### Exercise brief
Only the stretch below from the line holding "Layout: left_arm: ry" through the line holding "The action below" should be restated, word for word and with both ends included; pictures stay out.

### Collected data
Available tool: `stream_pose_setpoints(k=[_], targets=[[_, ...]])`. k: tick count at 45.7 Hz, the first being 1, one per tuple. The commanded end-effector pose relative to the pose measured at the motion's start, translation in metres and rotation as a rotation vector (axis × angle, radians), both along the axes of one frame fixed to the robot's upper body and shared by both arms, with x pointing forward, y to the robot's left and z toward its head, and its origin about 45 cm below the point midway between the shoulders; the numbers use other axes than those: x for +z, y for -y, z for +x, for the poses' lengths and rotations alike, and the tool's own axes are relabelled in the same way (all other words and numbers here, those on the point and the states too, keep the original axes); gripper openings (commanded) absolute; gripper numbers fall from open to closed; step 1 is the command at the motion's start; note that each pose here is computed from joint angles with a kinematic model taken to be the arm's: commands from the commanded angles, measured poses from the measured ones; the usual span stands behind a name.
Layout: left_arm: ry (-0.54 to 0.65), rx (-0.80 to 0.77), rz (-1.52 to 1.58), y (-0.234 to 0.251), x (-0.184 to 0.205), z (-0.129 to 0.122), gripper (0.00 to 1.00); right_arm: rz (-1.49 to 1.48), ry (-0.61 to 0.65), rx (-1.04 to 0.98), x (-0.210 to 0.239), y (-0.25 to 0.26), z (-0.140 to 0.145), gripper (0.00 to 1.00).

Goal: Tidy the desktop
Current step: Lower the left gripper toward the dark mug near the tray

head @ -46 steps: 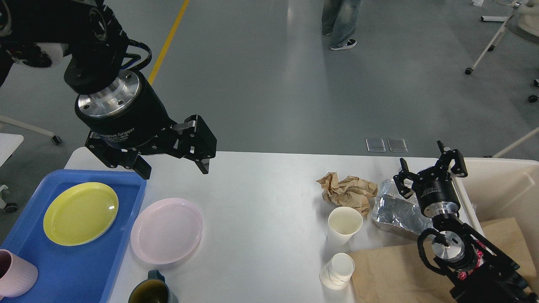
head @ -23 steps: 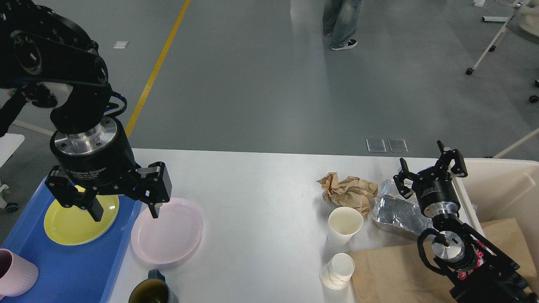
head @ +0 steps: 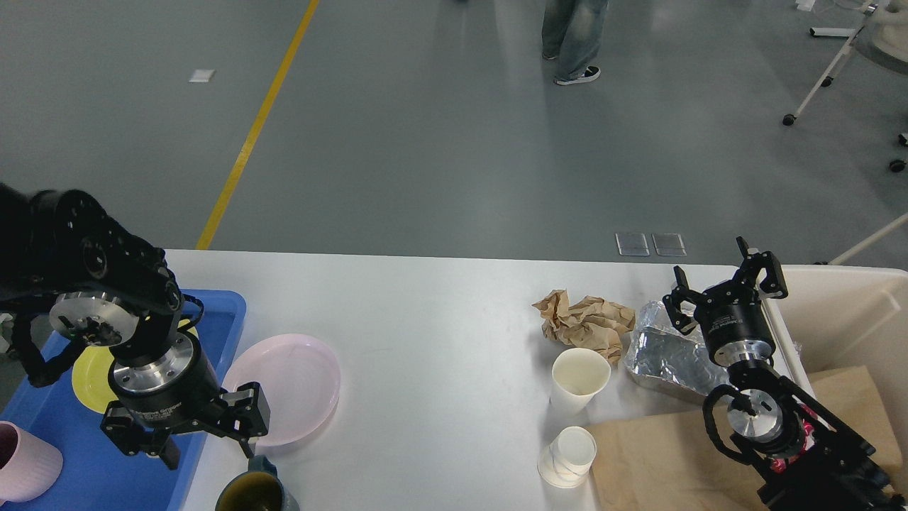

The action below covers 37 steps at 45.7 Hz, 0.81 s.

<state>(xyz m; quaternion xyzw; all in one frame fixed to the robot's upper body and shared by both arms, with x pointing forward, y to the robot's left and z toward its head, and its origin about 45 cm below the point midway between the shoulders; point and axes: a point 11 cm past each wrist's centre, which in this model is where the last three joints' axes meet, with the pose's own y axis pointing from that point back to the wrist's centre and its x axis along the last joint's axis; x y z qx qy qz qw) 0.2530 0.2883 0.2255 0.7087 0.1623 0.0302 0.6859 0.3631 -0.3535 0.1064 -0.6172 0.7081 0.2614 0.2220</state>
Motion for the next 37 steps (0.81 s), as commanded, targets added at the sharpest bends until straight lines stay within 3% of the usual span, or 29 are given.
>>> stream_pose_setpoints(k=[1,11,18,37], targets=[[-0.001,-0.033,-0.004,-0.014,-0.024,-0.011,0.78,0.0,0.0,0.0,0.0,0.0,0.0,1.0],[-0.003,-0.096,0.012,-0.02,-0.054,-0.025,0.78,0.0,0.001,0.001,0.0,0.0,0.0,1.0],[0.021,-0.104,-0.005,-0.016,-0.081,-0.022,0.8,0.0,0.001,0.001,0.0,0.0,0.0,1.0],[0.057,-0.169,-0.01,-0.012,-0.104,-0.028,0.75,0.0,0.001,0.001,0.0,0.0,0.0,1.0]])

### Answer area
Layout: left_arm: ry (-0.54 to 0.65), rx (-0.80 to 0.77), rz (-1.52 to 1.58), y (-0.234 to 0.251), x (-0.184 to 0.205), z (-0.129 to 0.122), gripper (0.00 to 1.00); right_arm: rz (-1.49 to 1.48), ry (-0.61 to 0.65), rx (-1.04 to 0.98), x (-0.210 to 0.239), y (-0.25 to 0.26), z (-0.140 to 0.145), gripper (0.00 to 1.00).

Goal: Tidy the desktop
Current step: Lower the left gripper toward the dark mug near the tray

head @ -46 steps: 
head @ -23 steps: 
head @ +0 steps: 

The action below covers 37 steps at 45.7 Hz, 0.81 s.

What has been written completes the answer.